Agosto found that this group obsessively documented their lives through media and communication. They used Facebook to share information about gatherings and events, as well as a way to find out about new friends and casual acquaintances. There was an undercurrent of talk about addiction, exhaustion, and overcommunication at times throughout the study. Libraries can provide access to the media that needs want to use to connect. We can also promote our services with an emphasis on what teens tell us they need and want.

Nancy B. Turner – Do Students Really Search Differently? Comparative Usability Testing with Students and Library Staff

As a part of a redesign of the search function on the library homepage, Turner studied the different ways students and library staff searched for specific materials, comparing the processes and efficacy of their searches. She found four differences between the searches of students and library staff.

First, the two groups differed on their selection of tools. Students always started with the general search box on the default tab labeled “discover.” Library staff tailored their starting points based on the material they were searching for. Second, the search syntax differed across the two groups. Third, the two groups differed on their knowledge of library resource organization and representation.

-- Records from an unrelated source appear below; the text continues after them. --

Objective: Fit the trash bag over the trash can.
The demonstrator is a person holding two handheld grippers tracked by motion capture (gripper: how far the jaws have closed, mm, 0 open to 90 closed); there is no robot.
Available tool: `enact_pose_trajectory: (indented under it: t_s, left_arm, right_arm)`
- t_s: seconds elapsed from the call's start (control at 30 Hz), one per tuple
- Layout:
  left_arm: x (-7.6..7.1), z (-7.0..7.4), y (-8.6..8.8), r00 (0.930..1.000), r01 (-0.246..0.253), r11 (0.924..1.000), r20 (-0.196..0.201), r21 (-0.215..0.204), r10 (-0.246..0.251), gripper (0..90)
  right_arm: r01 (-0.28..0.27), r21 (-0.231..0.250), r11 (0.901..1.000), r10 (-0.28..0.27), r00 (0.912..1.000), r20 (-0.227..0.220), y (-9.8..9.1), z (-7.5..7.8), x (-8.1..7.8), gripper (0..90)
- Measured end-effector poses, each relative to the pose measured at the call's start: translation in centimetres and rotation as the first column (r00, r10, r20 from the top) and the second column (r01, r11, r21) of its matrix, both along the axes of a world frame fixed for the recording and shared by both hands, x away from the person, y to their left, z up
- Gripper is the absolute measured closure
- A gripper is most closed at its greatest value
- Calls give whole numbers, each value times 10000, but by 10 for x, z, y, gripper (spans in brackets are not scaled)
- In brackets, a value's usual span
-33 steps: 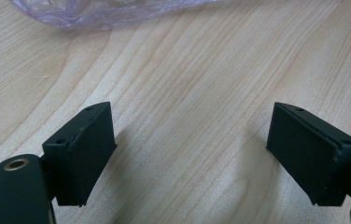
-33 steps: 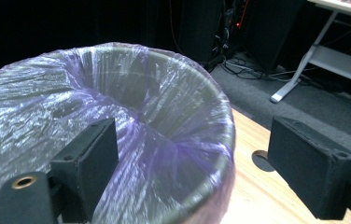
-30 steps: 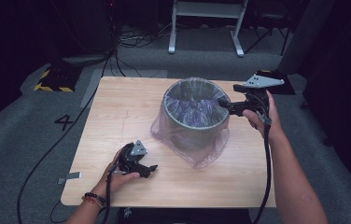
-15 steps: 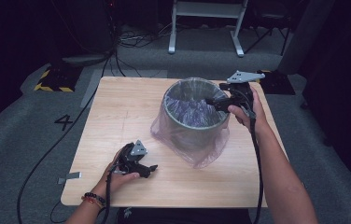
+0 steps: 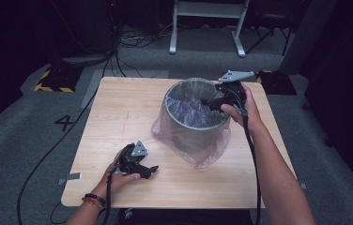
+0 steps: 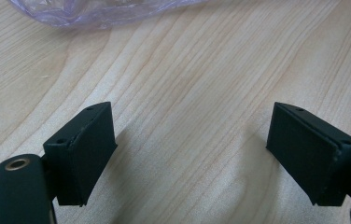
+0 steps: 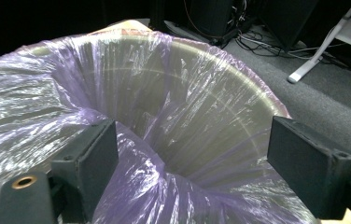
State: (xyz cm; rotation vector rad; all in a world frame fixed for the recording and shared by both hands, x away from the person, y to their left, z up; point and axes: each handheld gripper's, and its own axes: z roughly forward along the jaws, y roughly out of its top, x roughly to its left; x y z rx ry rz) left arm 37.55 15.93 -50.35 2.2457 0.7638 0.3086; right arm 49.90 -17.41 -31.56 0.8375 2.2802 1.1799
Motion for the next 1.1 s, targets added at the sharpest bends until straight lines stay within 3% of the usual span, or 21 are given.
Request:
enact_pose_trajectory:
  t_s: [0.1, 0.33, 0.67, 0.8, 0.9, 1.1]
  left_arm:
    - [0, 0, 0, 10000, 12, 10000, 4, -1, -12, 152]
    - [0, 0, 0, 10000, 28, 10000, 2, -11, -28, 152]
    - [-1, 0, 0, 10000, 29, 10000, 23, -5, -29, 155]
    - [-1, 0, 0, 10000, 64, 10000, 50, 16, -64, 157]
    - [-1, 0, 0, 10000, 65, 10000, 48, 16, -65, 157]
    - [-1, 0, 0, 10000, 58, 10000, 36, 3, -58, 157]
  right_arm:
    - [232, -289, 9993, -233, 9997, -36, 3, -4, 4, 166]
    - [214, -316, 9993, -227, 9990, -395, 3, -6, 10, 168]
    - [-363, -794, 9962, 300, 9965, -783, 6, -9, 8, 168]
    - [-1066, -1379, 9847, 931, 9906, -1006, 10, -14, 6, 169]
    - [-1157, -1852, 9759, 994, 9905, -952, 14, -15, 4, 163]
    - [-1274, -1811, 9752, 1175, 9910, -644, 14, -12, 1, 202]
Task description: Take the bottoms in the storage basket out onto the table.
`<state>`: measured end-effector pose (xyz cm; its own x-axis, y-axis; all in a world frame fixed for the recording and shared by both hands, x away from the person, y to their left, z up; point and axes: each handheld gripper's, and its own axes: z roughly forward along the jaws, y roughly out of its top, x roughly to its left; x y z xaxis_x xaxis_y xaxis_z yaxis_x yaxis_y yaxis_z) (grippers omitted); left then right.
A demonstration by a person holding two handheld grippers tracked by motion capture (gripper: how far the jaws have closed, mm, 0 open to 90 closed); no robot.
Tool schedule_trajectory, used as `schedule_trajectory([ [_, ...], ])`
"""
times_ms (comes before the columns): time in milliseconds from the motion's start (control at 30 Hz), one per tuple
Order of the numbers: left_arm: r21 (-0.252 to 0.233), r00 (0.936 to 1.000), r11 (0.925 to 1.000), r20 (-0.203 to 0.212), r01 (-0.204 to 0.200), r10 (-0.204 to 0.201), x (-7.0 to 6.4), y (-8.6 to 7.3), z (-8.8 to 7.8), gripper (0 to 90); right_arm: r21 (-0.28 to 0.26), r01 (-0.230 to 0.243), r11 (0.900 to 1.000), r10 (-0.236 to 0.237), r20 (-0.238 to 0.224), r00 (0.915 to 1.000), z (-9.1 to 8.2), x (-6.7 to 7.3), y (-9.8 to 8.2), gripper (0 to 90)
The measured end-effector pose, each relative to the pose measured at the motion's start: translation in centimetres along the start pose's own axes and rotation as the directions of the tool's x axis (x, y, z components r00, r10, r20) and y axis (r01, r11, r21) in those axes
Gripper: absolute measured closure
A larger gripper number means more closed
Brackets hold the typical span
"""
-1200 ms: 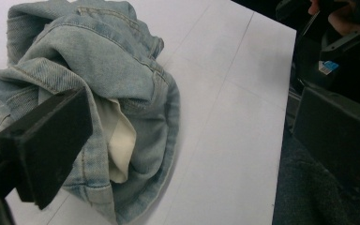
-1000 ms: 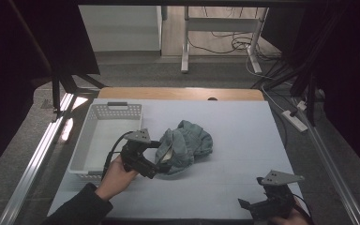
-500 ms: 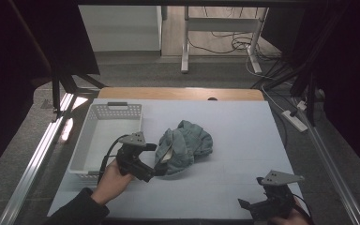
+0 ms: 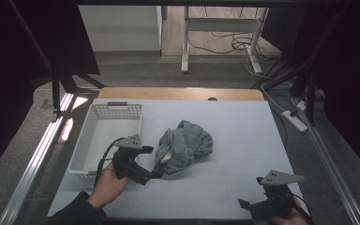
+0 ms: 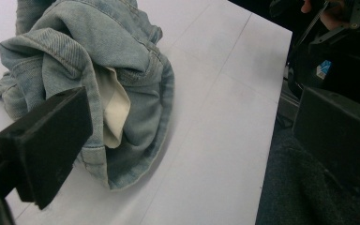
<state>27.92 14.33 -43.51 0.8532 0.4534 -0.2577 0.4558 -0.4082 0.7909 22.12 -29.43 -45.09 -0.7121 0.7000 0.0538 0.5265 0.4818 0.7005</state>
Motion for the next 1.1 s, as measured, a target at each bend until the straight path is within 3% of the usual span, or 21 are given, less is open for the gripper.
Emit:
schedule_trajectory([
  [1100,-0.019,0.9988,0.9988,-0.018,0.046,-0.047,-0.1,-2.1,-2.0,0.0,0.005,0.006,1.0,-0.006,0.001,1.0,0.0,0.0,0.0,0.2],
])
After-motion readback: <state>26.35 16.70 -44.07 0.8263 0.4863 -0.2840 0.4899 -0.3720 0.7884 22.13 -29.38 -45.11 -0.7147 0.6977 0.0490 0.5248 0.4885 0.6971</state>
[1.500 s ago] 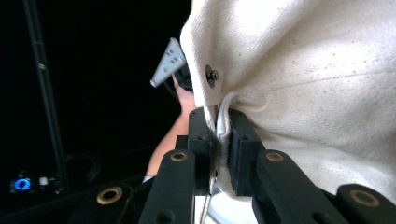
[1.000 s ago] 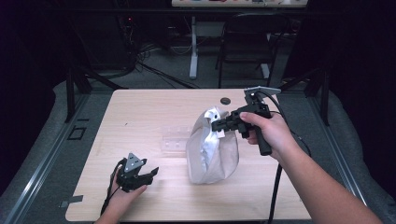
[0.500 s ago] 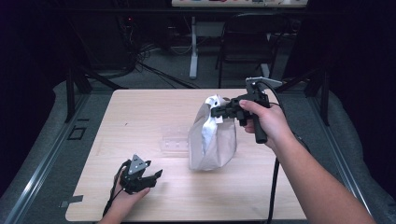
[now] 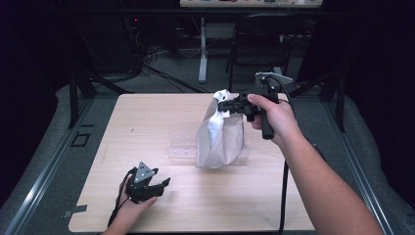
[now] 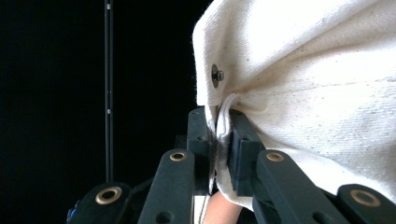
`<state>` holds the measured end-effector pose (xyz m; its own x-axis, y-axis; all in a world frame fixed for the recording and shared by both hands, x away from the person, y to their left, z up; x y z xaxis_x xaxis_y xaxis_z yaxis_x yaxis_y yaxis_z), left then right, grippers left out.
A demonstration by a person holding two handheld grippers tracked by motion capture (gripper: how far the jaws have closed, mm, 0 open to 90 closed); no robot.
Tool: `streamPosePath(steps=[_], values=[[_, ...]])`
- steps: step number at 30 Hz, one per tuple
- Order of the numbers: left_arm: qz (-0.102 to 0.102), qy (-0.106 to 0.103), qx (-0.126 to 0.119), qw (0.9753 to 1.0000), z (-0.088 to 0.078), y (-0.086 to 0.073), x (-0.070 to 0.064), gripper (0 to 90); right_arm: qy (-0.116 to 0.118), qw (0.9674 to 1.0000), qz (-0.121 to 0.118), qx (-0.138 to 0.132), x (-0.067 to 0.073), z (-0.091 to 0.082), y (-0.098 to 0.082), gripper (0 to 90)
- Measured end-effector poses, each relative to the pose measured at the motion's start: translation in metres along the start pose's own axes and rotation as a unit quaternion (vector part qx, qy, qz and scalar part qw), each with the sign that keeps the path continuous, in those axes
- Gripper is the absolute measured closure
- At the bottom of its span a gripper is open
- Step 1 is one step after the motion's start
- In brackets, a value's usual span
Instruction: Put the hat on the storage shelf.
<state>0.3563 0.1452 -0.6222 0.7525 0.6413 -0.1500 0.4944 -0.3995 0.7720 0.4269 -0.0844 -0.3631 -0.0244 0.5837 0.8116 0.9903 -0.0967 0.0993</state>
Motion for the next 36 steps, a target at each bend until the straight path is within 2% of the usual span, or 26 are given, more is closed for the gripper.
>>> streamPosePath(steps=[11,19,20,24,25,26,28,29,30,35,36], values=[[-0.001,-0.002,-0.007,1.0,0.001,0.005,-0.001,39.9,0.001,0.9999,0.008,-0.015,0.0,-0.001,0.021,81.2],[0.028,-0.007,-0.03,0.9991,0.007,0.032,-0.017,39.9,-0.001,0.9994,0.02,-0.027,-0.01,-0.005,0.033,81.0],[0.028,-0.007,-0.03,0.9991,0.007,0.032,-0.017,40.0,-0.001,0.9994,0.02,-0.027,-0.01,-0.005,0.033,81.0],[0.04,-0.017,-0.038,0.9983,0.017,0.053,-0.028,41.2,-0.005,0.9991,0.026,-0.034,-0.015,-0.01,0.037,80.9],[0.04,-0.017,-0.038,0.9983,0.017,0.053,-0.028,41.4,-0.005,0.9991,0.026,-0.034,-0.015,-0.01,0.037,80.9],[0.053,-0.023,-0.044,0.9974,0.022,0.063,-0.034,44.1,-0.006,0.9989,0.029,-0.036,-0.016,-0.011,0.038,80.9],[0.072,-0.014,-0.043,0.9964,0.026,0.072,-0.039,44.3,-0.006,0.9989,0.029,-0.037,-0.017,-0.012,0.039,80.9],[0.072,-0.014,-0.043,0.9964,0.026,0.072,-0.039,44.4,-0.006,0.9989,0.029,-0.037,-0.017,-0.012,0.039,80.9],[0.086,-0.013,-0.041,0.9953,0.032,0.08,-0.045,45.1,-0.006,0.9988,0.029,-0.039,-0.018,-0.011,0.041,80.9],[0.093,-0.015,-0.043,0.9946,0.041,0.091,-0.053,45.2,-0.011,0.9987,0.032,-0.039,-0.019,-0.01,0.045,80.8],[0.095,-0.01,-0.048,0.9943,0.043,0.098,-0.054,45.2,-0.015,0.9986,0.031,-0.039,-0.019,-0.01,0.046,80.8]])
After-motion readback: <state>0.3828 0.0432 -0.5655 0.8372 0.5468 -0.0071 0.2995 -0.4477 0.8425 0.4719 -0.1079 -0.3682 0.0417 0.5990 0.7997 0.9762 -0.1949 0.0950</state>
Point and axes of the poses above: each handheld gripper's, and its own axes: z roughly forward along the jaws, y roughly out of its top, x roughly to its left, the point moved 10 cm from there along z, roughly forward along the jaws, and after that the axes turned 14 degrees about -y, right-handed, at the moved point
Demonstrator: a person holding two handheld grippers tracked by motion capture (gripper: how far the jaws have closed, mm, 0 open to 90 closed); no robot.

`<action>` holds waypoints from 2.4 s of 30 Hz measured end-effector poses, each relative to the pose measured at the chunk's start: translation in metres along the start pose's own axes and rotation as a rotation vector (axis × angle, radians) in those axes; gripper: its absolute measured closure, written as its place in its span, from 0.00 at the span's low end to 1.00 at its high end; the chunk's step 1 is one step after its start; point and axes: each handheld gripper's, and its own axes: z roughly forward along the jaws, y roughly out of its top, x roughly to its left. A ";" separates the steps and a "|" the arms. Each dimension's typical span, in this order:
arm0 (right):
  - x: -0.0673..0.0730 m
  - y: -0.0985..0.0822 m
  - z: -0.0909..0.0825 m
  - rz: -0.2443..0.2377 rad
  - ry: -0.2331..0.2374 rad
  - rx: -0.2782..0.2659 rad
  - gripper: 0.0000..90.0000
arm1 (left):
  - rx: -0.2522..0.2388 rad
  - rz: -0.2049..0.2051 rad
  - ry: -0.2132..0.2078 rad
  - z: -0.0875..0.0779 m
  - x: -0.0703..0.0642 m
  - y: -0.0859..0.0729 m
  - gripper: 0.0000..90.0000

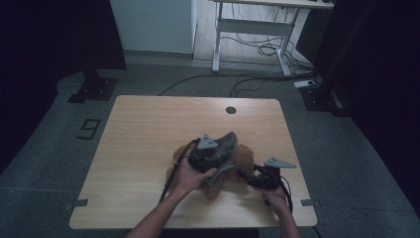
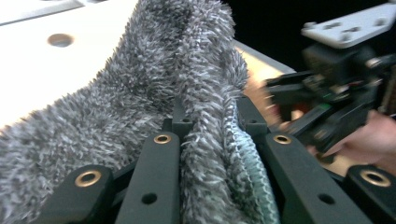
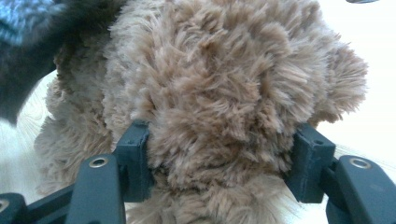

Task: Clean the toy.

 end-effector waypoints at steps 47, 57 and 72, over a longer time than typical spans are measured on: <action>-0.005 0.000 0.000 0.021 0.000 0.029 0.51 | 0.038 -0.137 0.273 -0.073 0.083 -0.083 0.83; -0.006 -0.001 0.000 0.025 -0.002 0.029 0.51 | 0.077 -0.236 0.241 -0.066 0.104 -0.107 0.83; -0.007 -0.002 -0.001 0.018 0.000 0.033 0.51 | -0.041 -0.109 0.162 -0.066 0.073 -0.015 0.83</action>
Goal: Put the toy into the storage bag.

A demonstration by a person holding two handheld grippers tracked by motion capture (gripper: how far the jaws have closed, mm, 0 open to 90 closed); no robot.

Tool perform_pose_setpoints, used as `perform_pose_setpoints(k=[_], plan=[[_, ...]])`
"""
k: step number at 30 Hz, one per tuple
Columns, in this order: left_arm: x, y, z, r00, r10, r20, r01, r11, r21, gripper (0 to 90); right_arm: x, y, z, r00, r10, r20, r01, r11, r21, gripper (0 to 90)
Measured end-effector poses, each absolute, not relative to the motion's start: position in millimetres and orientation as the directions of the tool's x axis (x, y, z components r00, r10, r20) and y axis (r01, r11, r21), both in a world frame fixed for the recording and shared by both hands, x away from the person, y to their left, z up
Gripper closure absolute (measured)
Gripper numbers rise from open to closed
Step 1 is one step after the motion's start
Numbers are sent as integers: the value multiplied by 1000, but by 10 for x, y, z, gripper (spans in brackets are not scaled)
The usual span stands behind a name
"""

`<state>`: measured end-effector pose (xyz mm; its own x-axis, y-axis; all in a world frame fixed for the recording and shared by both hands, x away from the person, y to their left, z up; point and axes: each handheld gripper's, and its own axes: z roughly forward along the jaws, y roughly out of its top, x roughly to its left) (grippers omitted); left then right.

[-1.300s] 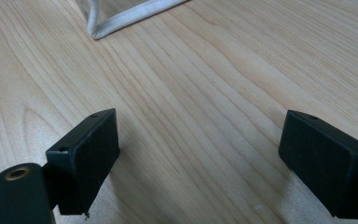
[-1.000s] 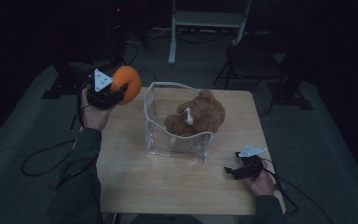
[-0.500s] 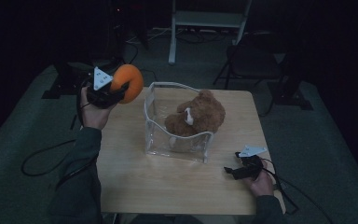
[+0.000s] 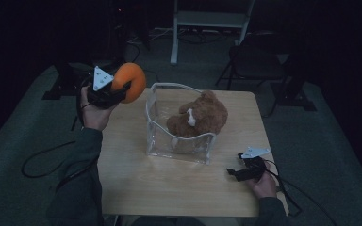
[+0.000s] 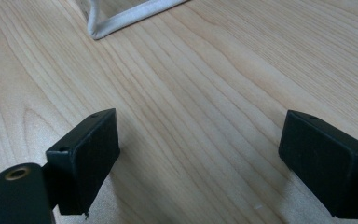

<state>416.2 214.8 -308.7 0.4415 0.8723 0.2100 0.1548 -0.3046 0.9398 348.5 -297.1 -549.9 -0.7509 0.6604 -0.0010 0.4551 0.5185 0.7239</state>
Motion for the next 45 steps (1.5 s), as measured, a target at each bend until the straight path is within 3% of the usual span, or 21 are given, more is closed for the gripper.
perform_pose_setpoints(k=[45], plan=[[4015, 1862, -2904, 515, 830, 212, 72, -288, 955, 512, 3484, -2970, -5498, -750, 661, 1, 456, 517, 724, 114]])
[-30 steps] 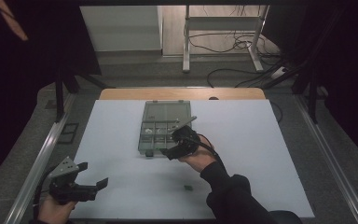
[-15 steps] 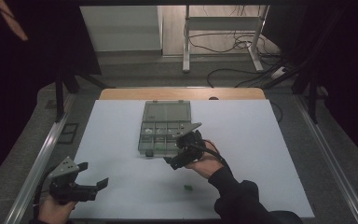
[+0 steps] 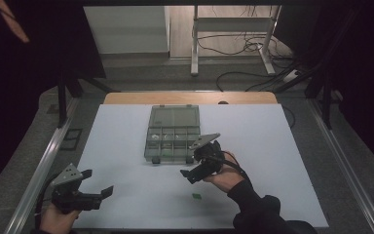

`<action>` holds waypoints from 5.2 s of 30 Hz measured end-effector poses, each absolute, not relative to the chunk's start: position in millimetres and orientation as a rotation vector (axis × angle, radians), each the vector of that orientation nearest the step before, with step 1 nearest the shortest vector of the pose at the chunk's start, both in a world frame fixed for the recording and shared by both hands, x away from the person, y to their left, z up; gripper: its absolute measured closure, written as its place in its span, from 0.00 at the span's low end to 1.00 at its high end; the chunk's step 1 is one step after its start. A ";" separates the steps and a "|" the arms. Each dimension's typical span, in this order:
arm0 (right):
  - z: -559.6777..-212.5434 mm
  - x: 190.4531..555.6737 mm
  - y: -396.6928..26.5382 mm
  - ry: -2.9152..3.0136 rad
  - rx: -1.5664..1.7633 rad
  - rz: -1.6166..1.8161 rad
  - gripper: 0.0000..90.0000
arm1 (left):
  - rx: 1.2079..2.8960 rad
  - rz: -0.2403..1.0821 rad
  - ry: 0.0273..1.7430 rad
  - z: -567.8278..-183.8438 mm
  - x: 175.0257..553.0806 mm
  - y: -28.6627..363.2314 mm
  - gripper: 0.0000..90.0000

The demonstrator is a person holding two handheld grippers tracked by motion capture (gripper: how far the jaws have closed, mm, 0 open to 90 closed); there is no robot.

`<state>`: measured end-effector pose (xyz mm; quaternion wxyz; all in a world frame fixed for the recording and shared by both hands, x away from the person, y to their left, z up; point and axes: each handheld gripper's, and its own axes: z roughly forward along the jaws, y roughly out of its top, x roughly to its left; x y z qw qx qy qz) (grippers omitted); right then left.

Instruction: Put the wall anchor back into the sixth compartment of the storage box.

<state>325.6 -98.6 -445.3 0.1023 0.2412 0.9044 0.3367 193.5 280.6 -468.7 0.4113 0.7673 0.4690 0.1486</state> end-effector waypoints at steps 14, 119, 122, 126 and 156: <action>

Fourth, their level of persistence varied.  Librarians often enjoyed a complex search, whereas students preferred finding to searching.

As a result of these findings, the Syracuse library changed the design of their search function on the homepage. This study reminds us that our mental models can make it difficult to see things as our users do.

Overall, I liked this panel a great deal. I can’t help but wish there had been an additional panelist to discuss a study in the elementary and middle grades age range, where my own research is situated.